Two – Evidence supporting their use
The determination said:
71. However, the lack of a firm evidence base for their use is evident from the very limited published material as to the effectiveness of the treatment, however it is measured.
Psychological Support, Puberty Suppression, and Psychosocial Functioning in Adolescents with Gender Dysphoria Rosalia Costa, MD,*† Michael Dunsford, PsyD,* Elin Skagerberg, PhD,* Victoria Holt, MRCPsych,* Polly Carmichael, PhD,*1 and Marco Colizzi, MD†‡1 *Gender Identity Development Service, Tavistock and Portman NHS Foundation Trust, Tavistock Centre, London, UK
This longitudinal study was conducted at the Gender Identity Development Service (GIDS) in London.
The aim of this study was to assess GD adolescents’ psychosocial functioning in follow-up evaluations. Based on previous literature [2,9] and our clinical experience, we hypothesized a poor general functioning at baseline, an improvement after psychological support, and a further improvement after the beginning of the GnRHa.
Two hundred one GD adolescents were included in this study.
Psychological support and puberty suppression were both associated with an improved global psychosocial functioning in GD adolescents.
In conclusion, this study confirms the effectiveness of puberty suppression for GD adolescents.
Three – Birth-assigned gender
The determination said:
32. Further, in 2011 the gender split was roughly 50/50 between natal girls and boys. However, in 2019 the split had changed so that 76 per cent of referrals were natal females. That change in the proportion of natal girls to boys is reflected in the statistics from the Netherlands (Brik et al “Trajectories of Adolescents Treated with Gonadotropin-Releasing Hormone Analogues for Gender Dysphoria” 2018). The defendant did not put forward any clinical explanation as to why there had been this significant change in the patient group over a relatively short time.
Sex Ratio in Children and Adolescents Referred to the Gender Identity Development Service in the UK (2009–2016) de Graaf, Nastasja M ; Giovanardi, Guido ; Zitz, Claudia ; Carmichael, Polly New York: Springer US. Archives of sexual behavior, 2018-07-01, Vol.47 (5), p.1301-1304
The current study aimed to examine the sex ratio in the number of children and adolescents referred to GIDS over the past 7 years and to investigate whether any gender differences can be found in terms of psychological functioning and age at referral.
The steep increase in birth-assigned females seeking help from gender services across the age range highlights an emerging phenomenon. It is important to follow birth-assigned females’ trajectories, to better understand the changing clinical presentations in gender-diverse children and adolescents and to monitor the influence of social and cultural factors that impact on their psychological well-being.
Between January 1, 2009, and December 31, 2016, a total of 4506 young people, aged between 1 and 18 years, were referred to GIDS.
In the current context, with increasingly more birth-assigned females referred to gender services presenting with psychopathology, could we argue that influences of socially constructed views of “femininity” and “masculinity” and the way these are being displayed on social media may have an impact on the increase of birth-assigned female referrals, especially for those who do not feel they fit this stereotype?

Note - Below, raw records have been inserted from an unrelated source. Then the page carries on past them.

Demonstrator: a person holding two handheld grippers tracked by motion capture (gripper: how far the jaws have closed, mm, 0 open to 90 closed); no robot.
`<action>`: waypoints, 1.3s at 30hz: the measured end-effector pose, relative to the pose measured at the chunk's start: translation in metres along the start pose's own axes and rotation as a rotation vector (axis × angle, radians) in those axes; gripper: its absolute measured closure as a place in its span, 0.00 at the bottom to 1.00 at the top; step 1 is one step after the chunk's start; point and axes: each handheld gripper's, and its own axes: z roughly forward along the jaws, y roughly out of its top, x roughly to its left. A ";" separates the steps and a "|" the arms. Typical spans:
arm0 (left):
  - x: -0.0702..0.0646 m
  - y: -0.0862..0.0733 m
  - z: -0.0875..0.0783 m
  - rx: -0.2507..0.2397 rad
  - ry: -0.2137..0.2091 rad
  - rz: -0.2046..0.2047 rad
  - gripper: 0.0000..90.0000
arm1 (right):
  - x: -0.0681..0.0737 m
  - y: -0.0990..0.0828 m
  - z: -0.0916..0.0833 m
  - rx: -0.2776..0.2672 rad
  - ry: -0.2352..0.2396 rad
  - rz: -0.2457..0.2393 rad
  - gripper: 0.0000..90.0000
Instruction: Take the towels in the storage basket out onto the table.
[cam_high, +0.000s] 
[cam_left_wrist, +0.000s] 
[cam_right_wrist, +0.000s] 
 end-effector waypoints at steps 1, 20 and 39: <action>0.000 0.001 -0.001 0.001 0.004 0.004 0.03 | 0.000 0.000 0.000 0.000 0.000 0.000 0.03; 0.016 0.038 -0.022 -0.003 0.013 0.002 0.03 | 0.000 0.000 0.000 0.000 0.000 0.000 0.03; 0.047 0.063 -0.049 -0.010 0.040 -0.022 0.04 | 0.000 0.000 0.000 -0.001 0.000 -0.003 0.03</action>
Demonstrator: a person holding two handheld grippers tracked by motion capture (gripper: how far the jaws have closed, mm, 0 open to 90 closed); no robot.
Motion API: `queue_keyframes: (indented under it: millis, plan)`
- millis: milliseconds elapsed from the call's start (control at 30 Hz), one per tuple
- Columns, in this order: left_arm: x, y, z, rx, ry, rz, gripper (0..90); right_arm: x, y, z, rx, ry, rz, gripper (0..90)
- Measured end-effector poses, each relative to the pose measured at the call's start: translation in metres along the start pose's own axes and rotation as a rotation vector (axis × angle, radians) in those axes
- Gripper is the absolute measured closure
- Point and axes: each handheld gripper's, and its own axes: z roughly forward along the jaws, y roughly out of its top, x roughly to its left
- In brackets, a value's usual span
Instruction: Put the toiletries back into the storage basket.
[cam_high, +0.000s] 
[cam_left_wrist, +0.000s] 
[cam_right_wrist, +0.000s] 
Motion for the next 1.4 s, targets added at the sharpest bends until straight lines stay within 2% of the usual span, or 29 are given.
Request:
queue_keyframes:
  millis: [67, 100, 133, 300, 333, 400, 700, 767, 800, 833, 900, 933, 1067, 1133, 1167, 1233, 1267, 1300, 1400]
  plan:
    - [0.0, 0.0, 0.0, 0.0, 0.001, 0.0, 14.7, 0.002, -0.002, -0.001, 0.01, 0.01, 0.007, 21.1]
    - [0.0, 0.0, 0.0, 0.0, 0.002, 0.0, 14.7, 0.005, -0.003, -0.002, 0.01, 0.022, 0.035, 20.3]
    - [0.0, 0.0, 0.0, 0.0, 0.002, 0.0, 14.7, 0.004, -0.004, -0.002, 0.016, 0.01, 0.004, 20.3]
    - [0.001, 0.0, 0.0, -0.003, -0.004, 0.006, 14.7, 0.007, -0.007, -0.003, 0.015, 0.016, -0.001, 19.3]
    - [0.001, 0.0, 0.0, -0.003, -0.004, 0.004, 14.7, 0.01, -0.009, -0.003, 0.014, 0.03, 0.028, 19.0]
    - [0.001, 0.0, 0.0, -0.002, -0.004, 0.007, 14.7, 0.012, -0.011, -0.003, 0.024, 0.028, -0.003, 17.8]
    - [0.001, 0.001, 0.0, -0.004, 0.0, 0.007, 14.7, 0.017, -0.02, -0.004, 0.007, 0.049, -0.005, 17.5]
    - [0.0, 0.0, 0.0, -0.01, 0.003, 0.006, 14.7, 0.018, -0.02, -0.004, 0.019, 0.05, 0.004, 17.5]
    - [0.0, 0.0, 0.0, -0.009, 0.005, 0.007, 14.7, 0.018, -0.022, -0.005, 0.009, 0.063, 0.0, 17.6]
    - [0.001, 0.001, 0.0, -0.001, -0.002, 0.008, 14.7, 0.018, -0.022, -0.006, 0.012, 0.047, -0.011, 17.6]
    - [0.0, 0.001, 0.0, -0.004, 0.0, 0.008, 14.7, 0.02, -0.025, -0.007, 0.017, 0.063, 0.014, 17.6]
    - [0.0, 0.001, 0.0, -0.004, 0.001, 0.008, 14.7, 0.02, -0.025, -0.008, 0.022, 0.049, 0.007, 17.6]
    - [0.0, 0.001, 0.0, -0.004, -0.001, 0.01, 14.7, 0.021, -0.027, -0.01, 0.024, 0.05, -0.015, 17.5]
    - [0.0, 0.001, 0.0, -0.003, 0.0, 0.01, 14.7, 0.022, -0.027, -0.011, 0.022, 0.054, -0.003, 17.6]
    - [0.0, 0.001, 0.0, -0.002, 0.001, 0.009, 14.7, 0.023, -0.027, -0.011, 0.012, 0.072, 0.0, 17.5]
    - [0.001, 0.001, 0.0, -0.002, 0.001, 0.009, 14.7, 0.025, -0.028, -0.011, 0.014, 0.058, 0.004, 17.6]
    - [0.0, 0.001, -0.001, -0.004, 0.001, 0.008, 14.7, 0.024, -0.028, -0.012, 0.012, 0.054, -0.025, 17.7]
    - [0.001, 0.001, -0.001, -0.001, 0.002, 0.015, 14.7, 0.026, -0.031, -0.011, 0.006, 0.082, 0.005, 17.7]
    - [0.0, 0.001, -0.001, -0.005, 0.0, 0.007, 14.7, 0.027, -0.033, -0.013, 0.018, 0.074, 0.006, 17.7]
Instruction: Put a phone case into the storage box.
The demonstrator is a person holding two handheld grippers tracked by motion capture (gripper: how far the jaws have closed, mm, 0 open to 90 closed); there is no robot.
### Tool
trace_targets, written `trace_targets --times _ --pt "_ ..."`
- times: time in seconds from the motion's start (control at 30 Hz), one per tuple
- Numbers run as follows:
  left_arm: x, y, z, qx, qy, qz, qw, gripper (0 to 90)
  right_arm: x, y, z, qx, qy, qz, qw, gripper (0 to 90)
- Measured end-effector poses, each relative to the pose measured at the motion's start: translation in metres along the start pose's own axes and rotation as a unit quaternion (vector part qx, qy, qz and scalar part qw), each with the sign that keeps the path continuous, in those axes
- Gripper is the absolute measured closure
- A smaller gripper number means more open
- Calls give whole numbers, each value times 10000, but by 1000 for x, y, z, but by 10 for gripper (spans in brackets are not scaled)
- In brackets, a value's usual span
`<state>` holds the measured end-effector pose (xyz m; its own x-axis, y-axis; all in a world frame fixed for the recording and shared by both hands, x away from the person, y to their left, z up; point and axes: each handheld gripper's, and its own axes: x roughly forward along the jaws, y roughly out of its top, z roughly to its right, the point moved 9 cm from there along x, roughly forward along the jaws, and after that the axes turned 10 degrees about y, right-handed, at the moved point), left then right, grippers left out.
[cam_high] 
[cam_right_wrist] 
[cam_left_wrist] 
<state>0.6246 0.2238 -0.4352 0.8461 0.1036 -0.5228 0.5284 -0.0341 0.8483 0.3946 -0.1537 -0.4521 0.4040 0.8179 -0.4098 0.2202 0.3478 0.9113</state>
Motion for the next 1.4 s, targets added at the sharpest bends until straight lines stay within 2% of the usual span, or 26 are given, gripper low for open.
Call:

With regard to psychological functioning, a significantly greater percentage of adolescents had Internalizing problems in the clinical range compared to children, χ2 (1, N = 1696) = 12.02, p < .001. For this comparison, however, there is a sex difference: the difference between children and adolescents is significant only for birth-assigned females, χ 2 (1, N = 1127) = 11.17, p < .001, and not for birth-assigned males
Although there was no conclusion, the fact was that the difference in birth-assigned gender had been counted, examined and reported upon.
If there is to be a successful appeal, the clinicians who lead the care for gender dysphoric patients on the NHS must prepare their case properly and be prepared to give the information that may reassure the courts.